§ **Required work**: All of the data below should be set down again verbatim, without any images.

§ **Information supplied**:
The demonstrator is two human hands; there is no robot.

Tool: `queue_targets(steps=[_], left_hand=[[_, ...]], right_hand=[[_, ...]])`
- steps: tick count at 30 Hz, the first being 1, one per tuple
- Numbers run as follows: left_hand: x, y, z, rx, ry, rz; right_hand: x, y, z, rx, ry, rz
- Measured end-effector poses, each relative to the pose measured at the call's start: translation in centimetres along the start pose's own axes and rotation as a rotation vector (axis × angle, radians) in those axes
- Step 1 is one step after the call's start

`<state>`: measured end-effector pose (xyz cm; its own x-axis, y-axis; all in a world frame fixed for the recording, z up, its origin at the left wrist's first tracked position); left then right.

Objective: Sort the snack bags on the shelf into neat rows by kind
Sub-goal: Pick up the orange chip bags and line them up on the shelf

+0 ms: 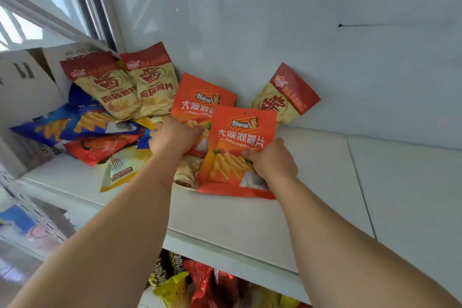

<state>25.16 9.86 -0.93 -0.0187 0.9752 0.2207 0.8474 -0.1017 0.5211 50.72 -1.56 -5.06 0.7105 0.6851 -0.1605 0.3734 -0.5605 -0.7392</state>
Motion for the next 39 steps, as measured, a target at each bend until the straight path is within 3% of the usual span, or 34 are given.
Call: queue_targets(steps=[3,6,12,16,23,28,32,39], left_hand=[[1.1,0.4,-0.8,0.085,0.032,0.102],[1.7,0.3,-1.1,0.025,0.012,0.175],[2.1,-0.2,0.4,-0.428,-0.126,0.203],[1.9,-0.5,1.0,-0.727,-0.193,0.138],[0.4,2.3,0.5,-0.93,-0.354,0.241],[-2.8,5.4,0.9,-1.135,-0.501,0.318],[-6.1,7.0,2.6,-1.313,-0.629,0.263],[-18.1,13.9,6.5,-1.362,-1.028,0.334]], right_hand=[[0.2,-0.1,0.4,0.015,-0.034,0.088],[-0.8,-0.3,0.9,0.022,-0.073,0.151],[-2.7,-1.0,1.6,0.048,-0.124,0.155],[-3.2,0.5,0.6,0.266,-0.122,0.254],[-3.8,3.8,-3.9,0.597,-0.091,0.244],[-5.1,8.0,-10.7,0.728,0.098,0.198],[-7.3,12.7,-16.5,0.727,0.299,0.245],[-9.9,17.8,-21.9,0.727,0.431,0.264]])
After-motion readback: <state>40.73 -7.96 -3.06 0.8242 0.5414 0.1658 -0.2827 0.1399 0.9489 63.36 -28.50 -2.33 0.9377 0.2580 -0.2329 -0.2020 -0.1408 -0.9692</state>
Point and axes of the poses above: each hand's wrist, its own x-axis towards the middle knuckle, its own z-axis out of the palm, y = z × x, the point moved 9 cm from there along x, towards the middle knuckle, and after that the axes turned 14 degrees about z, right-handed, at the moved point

§ **Result for this exercise**:
The demonstrator is two human hands; there is no robot.

Tool: `queue_targets(steps=[_], left_hand=[[_, ...]], right_hand=[[_, ...]])`
- steps: tick count at 30 Hz, the first being 1, one per tuple
- Numbers run as follows: left_hand: x, y, z, rx, ry, rz; right_hand: x, y, z, rx, ry, rz
- Measured end-effector poses, each relative to the pose measured at the call's start: translation in centimetres along the start pose's own axes and rotation as a rotation vector (axis × angle, radians) in those axes
- Step 1 is one step after the call's start

`<state>`: measured end-effector pose (xyz cm; its own x-axis, y-axis; all in a world frame fixed for the recording, z up, its origin at the left wrist's first tracked position); left then right.

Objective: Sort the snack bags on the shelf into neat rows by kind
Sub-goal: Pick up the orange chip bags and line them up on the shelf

+0 ms: 

<state>25.16 9.86 -0.93 -0.0187 0.9752 0.2207 0.8474 -0.1017 0.5211 50.72 -1.56 -5.06 0.7105 0.6851 -0.1605 0.3734 -0.5605 -0.7392</state>
Motion for the next 39 steps, as measured, a target at each bend until the straight path is within 3% of the usual span, or 34 are given.
Call: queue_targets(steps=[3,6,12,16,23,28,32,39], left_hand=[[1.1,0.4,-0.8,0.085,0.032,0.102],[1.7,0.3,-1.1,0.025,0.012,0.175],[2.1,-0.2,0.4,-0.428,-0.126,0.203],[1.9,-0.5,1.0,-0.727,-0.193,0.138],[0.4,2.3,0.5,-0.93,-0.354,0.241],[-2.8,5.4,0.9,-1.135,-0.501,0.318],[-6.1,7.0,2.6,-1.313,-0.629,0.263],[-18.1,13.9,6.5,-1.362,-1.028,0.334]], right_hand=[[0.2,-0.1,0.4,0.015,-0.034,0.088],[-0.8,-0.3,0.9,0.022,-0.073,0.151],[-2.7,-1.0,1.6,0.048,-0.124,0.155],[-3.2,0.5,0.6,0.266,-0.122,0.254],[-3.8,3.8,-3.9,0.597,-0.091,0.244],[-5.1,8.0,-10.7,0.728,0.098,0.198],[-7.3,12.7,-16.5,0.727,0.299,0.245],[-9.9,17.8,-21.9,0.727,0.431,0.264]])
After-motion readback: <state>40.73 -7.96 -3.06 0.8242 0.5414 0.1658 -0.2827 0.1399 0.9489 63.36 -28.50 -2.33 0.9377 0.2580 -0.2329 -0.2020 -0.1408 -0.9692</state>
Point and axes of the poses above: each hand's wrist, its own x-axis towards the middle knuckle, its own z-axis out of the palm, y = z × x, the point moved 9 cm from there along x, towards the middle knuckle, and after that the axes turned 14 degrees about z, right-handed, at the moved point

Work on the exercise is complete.